7) In the choice of a companion for life the decisive factor should not be wealth, physical attraction, higher education, and social position, but common devotion to the one Lord and Savior, the harmony of religious oneness. With the exception of the close degrees of relationship within which a Christian may not marry, there are no restrictions in the choice of husband or wife. A general compatibility of age, culture, and race is normally essential for sustained happiness.
8) In the Christian family the husband is the representative head before God and man; the wife is the helping companion. The sphere of her highest activity is the home.
9) An avowed purpose of Christian matrimony is the procreation of children. Where this first injunction, “Be fruitful and multiply," is willfully disregarded and artificial means are employed to evade the responsibilities and privileges of parenthood, the full blessings of marriage will be sacrificed.
10) Christian marriage must have a spiritual basis in the reverent acknowledgment of Jesus Christ, the Savior of all men, and in the abiding presence of His comforting and sustaining Spirit. The family altar is to be the effective pledge against shattered promises and broken hearts.
11) Christian marriage must be marked by an intensity of self-sacrificing love. Wedded life characterized by frigid aloofness is not only greatly displeasing to God, but also soon becomes a caricature of the true conjugal devotion.
12) To prepare themselves for these blessings and to meet these high requirements, young people should ask the help of God in leading clean, courageous lives and avoiding all concessions to impurity. Sin poisons their happiness and will rise up later as a specter of reproach. Only after a careful and prayerful selection of the future helpmate, when all uncertainty has disappeared, should the mutual promise be given in engagement.

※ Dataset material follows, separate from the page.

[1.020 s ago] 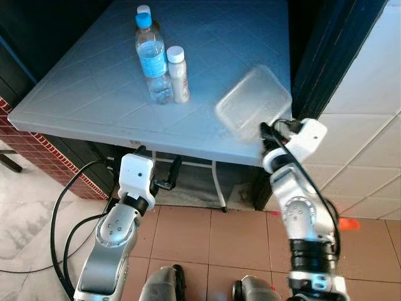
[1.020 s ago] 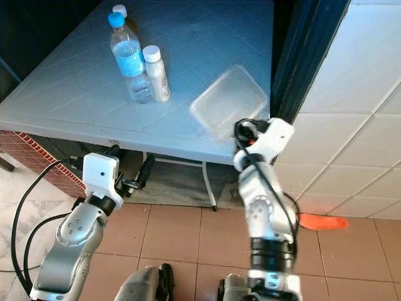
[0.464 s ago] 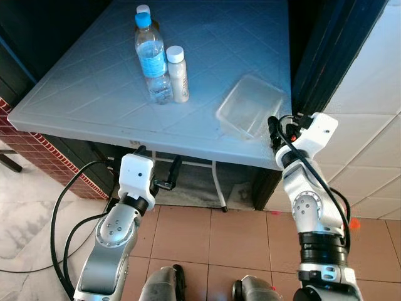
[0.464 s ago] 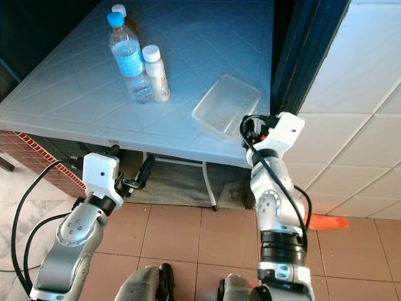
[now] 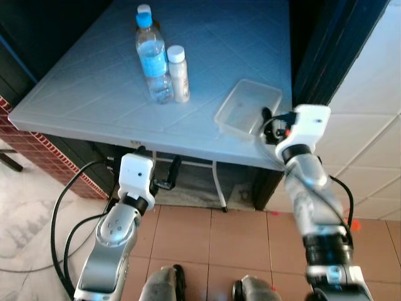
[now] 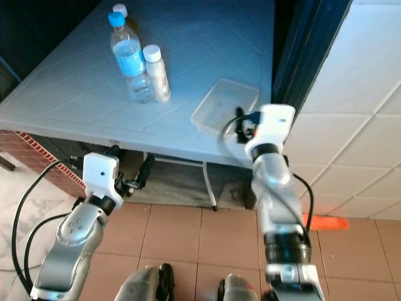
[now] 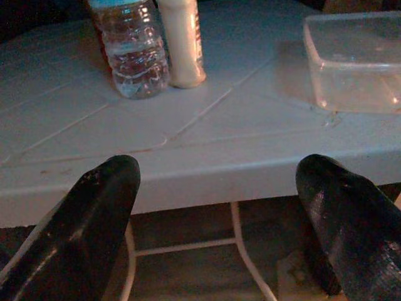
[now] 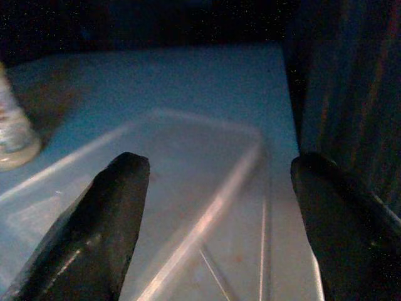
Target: Restocking fridge
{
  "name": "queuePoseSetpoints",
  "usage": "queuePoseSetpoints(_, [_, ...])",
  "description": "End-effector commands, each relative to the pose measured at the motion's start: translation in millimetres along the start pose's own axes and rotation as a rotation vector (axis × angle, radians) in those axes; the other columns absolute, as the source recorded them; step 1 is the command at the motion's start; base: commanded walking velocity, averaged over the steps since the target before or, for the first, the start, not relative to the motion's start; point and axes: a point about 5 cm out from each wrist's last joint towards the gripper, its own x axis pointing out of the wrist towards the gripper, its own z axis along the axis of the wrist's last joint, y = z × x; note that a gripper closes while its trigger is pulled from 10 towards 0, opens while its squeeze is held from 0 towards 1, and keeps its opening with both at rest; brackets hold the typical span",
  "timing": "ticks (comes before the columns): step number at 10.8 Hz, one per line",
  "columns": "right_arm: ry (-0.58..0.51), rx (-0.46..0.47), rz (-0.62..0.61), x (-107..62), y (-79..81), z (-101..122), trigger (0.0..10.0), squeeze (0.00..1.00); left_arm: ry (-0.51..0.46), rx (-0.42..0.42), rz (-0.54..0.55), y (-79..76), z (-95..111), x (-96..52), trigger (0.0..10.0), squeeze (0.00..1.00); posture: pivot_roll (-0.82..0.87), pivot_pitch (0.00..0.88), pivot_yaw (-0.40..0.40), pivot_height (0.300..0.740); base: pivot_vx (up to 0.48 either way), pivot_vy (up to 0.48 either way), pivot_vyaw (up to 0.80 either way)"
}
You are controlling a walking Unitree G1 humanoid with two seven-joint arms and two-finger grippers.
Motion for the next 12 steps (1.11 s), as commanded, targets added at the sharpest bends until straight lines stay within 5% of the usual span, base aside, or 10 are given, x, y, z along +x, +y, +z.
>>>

These principles are the foundation upon which young people should enter marriage and build their homes. Remove any one of these specifications, and an essential element of happiness is sacrificed. True, every statement in this marriage code has been fiercely attacked, hotly denied, mercilessly criticized, or serenely disregarded by our modern sophistication. Attempts to amend and to broaden are being made every day; but the only standards that have been weighed without being found wanting and that prove their abiding power even in the swift rush of the passing moment are God’s ordinances.
The following pages seek to describe the constructive contributions which Christianity makes to married happiness. They have been written from the basic conviction that the mounting marital perplexities of our day can find solution only in remedies that conform to Christ’s teachings. The remarkable harmony which exists between these principles and reliable social data will receive conspicuous attention. Contradictory, antichristian influences will be discussed and rejected. And with this double appeal — a plea for an appreciation of matrimony, from both the Christian and the social point of view — youth is asked to look at marriage and, revaluating its sacredness and blessing, to discover the tried and true pathway to individual and family happiness.